Select, from the data, each line where "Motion" occurs.

___

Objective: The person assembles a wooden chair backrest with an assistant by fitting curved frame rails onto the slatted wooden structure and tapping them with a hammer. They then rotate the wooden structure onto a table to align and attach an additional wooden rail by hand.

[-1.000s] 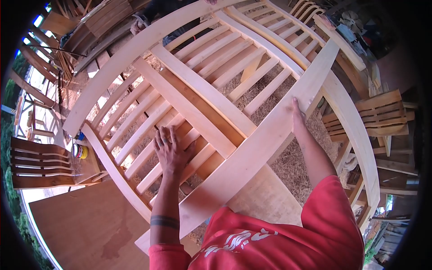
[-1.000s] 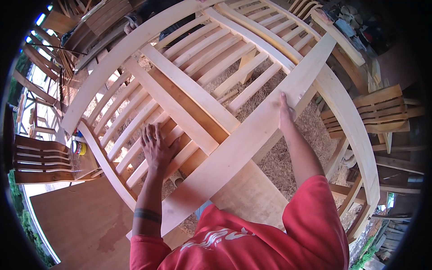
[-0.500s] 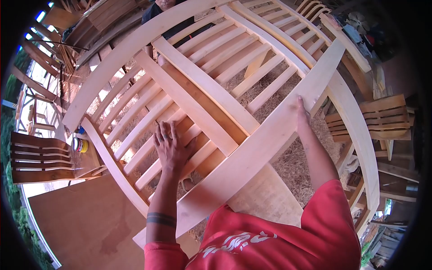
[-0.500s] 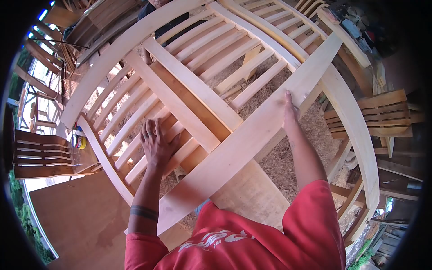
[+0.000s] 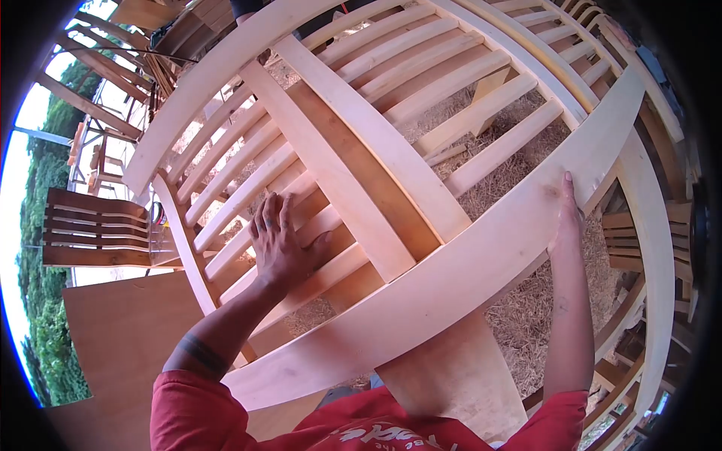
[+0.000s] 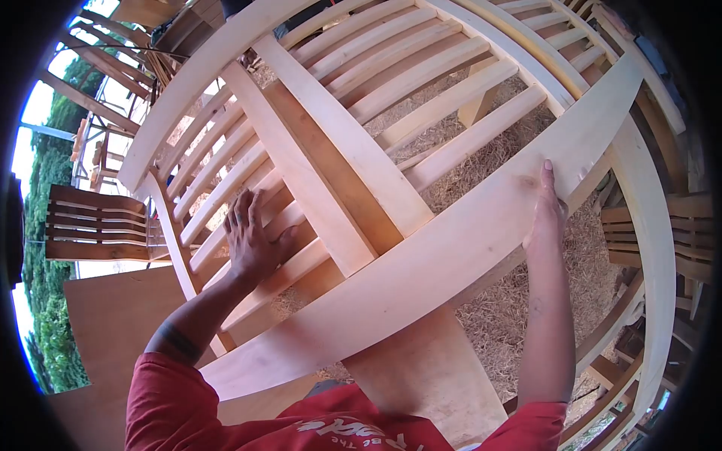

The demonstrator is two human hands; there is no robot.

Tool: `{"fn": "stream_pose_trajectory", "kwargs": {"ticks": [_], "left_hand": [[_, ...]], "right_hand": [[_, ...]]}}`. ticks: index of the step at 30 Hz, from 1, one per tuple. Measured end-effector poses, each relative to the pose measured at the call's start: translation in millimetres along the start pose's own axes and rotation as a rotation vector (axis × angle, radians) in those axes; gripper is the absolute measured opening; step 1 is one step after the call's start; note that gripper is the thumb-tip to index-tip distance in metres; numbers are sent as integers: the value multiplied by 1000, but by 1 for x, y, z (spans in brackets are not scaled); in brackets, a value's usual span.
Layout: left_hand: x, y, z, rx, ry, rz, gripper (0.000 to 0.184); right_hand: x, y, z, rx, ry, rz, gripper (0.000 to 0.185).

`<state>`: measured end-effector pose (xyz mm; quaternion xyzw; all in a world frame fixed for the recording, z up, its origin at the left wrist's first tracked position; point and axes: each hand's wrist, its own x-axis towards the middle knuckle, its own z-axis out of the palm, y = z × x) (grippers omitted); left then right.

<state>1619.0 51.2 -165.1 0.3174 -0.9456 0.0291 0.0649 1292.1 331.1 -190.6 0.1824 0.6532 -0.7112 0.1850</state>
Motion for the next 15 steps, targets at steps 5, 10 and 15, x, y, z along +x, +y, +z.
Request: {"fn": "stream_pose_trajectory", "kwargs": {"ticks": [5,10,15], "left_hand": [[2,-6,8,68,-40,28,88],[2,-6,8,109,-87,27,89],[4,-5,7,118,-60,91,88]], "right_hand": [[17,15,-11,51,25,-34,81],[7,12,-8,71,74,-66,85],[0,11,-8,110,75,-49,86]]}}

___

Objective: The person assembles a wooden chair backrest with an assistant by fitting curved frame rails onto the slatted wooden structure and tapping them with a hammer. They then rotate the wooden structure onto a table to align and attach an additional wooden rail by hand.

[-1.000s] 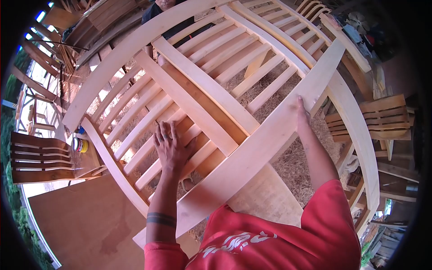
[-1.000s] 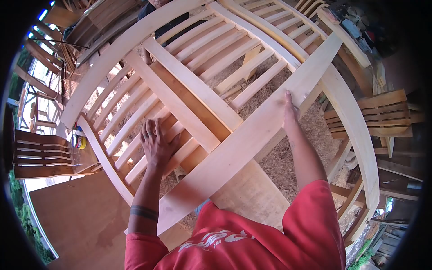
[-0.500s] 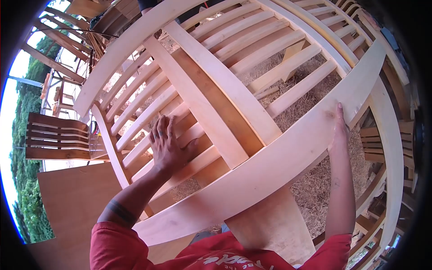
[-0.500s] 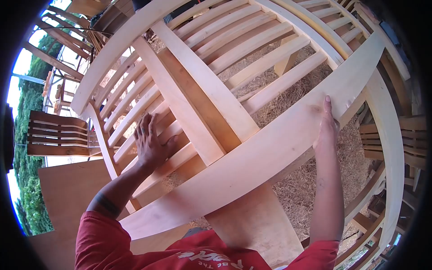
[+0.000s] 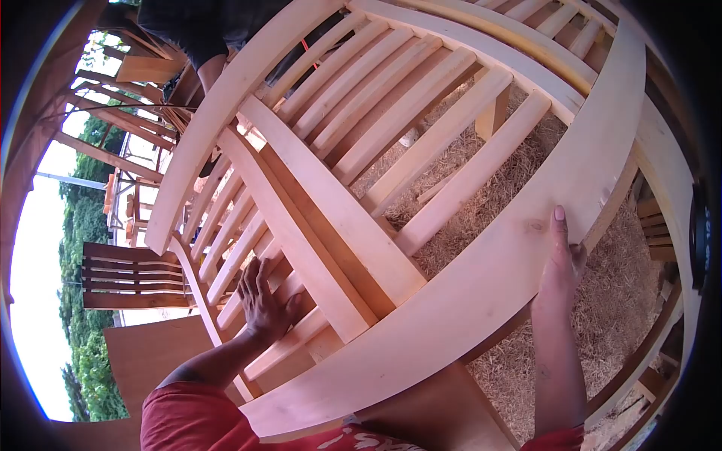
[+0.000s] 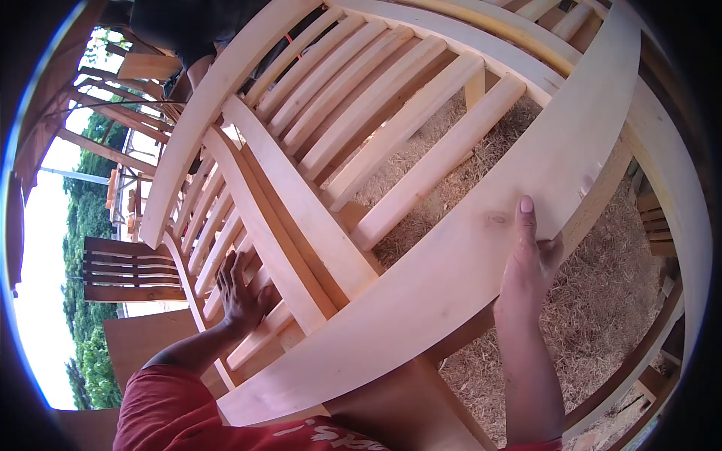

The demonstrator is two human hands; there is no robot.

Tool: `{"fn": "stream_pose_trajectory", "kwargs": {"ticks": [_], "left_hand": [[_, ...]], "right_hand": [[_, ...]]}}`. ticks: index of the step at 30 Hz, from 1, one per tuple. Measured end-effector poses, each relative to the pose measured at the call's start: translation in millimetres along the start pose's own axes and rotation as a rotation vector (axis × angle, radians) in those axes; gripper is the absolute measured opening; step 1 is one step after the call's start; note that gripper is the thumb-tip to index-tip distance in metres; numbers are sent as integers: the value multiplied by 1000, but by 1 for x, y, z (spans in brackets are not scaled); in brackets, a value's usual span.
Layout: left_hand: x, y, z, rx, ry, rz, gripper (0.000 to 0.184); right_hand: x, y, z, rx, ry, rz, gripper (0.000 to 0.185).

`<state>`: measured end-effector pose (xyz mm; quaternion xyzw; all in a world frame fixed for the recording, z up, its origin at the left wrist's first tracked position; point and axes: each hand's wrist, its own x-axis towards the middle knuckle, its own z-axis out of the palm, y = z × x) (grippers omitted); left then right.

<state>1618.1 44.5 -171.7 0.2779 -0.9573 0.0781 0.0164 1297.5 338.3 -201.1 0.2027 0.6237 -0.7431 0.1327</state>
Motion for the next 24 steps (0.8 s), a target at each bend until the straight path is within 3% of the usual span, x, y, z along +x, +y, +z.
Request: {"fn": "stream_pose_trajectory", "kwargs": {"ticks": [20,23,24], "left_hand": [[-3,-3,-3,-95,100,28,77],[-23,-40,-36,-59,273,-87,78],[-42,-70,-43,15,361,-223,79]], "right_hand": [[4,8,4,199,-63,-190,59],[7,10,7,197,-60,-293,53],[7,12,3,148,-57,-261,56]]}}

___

:: Solution below ::
Motion for the next 15 steps, targets at steps 5, 10 and 15, x, y, z along +x, +y, +z.
Motion for the next 24 steps (0.8 s), a target at each bend until the straight path is within 3% of the usual span, x, y, z along +x, +y, +z.

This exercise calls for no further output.